The strikes and storms led to reductions in passenger and freight traffic during the first half of 2015. Overall passenger journeys fell by 1.6% or 16 million to 985 million, with long-distance dropping by 1.2% and local and regional traffic by 2.8%. Railfreight was even more badly affected with a 6% reduction in first-half tonne-km from 52 billion to 48.9 billion.

The reduction in DB's profitability was despite a 1.3% increase in revenue to €20bn, although this was achieved partly as a result of positive currency exchange rates which added €481m to the bottom line. Grube says overall the strikes and bad weather cost DB around €250m in lost earnings in 2014 and another €250m in the first half of 2015.

DB also announced that its long-term debt for the first half increased "in line with expectations" by €1.4bn or 8.6% to €17.6bn.

The restructuring involves the loss of key senior managers at DB including Mr Gerd Becht, who was board member for compliance, legal affairs and corporate security, Dr Heike Hanagarth who was responsible for the now defunct technology and environment division, Mr Ulrich Homburg who was board member for passenger traffic, Dr Karl-Friedrich Rausch who was due to retire this year as board member for freight and logistics, and Dr Alexander Hedderich, who steps down on August 31 as CEO of DB Schenker Rail.

Only three members of the management board will remain: Dr Richard Lutz, head of finance and control, Mr Ulrich Weber, head of human resources, and Dr Volker Kefer, who as board member for infrastructure and services will also take over responsibility for technology.

Two new appointments have been made to the board of management. Mr Ronald Pofalla will head the expanded economic, legal and regulatory affairs division, while Mr Berthold Huber will be in charge of the new traffic and transport division.

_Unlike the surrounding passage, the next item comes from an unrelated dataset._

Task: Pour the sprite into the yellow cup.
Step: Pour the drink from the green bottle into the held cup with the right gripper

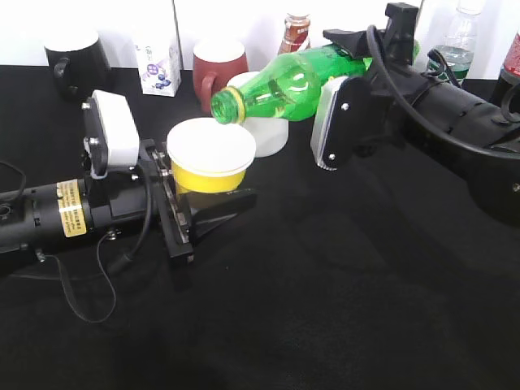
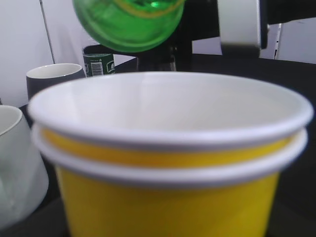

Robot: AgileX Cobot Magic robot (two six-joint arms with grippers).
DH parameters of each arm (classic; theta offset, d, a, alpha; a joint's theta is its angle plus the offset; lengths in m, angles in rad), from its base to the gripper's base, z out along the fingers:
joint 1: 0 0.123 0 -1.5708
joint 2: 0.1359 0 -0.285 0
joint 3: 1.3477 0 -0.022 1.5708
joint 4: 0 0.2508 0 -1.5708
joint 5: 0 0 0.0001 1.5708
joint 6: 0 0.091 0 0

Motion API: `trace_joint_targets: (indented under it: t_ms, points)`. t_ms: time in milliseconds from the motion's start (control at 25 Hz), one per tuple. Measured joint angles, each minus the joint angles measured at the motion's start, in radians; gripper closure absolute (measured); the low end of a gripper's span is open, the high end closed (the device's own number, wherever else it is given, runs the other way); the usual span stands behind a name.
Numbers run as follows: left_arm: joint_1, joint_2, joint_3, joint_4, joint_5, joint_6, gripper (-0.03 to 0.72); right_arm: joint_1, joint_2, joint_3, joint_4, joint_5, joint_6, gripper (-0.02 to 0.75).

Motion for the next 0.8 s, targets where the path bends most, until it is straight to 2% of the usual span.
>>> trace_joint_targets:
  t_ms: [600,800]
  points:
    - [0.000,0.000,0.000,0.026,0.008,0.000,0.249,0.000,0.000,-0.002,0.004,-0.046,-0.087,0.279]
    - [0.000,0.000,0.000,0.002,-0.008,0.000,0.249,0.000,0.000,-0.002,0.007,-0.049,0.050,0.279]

In addition, Mr Jochen Thewes will become CEO of DB Schenker Logistics on September 1.

DB's supervisory board approved a six-point restructuring plan on July 27 which will start to be implemented on August 1 and is designed to save more than €100m at the corporate level, and more than €700m by 2020 when combined with previously-approved measures.

The biggest change is the integration of freight and passenger operations into the new traffic and transport division encompassing DB Schenker Rail, DB Long Distance, DB Regio, and DB Sales. "This will enable us to focus even more on rail operations in Germany, which is what the German public also focuses on, and rightly so," Grube says.

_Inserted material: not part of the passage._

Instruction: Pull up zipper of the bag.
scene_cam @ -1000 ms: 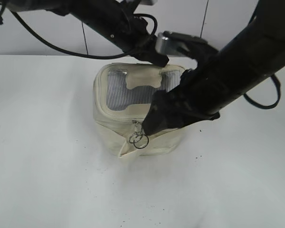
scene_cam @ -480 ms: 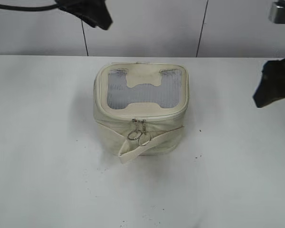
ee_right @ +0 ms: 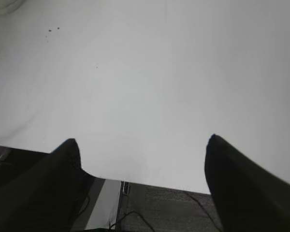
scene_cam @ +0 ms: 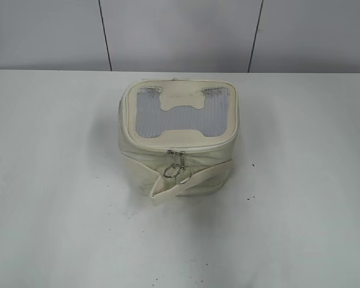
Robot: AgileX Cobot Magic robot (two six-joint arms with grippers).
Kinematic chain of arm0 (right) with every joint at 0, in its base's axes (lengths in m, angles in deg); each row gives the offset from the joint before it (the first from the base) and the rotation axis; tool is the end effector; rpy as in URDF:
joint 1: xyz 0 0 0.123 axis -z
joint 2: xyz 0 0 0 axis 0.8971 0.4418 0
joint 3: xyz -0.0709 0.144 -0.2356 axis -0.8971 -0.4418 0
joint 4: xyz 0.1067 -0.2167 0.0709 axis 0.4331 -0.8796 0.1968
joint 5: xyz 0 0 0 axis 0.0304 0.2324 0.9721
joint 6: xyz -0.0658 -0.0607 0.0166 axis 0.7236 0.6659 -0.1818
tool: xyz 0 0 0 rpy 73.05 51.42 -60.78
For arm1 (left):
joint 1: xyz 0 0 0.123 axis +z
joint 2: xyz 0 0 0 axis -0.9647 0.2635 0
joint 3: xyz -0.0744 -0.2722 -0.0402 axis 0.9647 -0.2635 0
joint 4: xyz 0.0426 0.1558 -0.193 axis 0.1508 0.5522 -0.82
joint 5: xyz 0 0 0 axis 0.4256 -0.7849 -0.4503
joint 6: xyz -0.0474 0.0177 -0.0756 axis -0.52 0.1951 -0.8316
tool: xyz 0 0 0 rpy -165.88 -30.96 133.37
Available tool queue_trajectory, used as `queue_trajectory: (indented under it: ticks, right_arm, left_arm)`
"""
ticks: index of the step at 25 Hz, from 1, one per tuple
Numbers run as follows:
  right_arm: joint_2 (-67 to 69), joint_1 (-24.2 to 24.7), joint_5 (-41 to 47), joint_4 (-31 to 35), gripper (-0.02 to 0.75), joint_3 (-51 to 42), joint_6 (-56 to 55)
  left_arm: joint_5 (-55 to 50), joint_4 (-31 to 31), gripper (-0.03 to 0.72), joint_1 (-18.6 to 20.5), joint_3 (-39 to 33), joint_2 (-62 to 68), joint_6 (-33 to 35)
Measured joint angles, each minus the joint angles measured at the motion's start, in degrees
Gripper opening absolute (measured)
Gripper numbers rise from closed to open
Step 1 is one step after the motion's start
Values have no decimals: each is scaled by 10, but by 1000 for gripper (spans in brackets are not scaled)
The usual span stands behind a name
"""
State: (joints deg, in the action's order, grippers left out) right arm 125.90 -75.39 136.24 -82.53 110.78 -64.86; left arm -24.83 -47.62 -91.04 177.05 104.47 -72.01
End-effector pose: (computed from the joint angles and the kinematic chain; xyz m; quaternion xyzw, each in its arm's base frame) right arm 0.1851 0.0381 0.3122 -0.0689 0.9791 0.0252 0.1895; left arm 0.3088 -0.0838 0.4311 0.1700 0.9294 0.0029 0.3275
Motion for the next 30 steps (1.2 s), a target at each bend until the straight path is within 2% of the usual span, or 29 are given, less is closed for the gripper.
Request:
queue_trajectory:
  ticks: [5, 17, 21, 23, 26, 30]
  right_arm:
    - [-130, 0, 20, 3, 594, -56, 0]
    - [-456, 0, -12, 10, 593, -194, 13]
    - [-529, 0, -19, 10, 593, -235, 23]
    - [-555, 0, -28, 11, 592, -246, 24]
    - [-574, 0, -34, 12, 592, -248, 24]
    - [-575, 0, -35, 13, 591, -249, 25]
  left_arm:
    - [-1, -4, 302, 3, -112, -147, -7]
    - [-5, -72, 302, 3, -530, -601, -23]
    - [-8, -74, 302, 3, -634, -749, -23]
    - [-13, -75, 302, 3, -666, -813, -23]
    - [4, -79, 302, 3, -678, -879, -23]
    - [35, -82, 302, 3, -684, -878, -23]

Another potentially significant change is the option to partially privatise DB's international passenger subsidiary, DB Arriva, and its global logistics business DB Schenker Logistics, which will be brought together in one division. Both of the subsidiaries were originally private companies which DB acquired. DB Arriva saw its first-half revenue rise by 7.5% to €2.4bn.

However, Grube was quick to explain that nothing had been decided yet and DB intends to retain management control of these two subsidiaries. "We are not seeking to completely divest from either of these companies," Grube said. "All we are considering here is a possible partial privatisation and selling minority shareholdings. There is no partial privatisation of the German rail transport companies planned for the foreseeable future. An IPO is not on the agenda at this time."

The other measures comprise:

  • the reduction in the number of management board members from eight to six
  • the merger of DB Mobility Logistics, which was set up with an IPO in mind, into the DB group
  • the disbandment of the technology and environment division and the reassignment of these activities to other divisions, and
  • the reorganisation of service functions into a DB Global Service Centre to focus on transparency, cost and efficiency.

Summarising the changes taking place, Grube said: "DB is going to become leaner, faster, more efficient and even more customer focused. Leaner management and structures, and more focus on customers will enable us to successfully tackle the rapidly changing challenges in the world of mobility and logistics."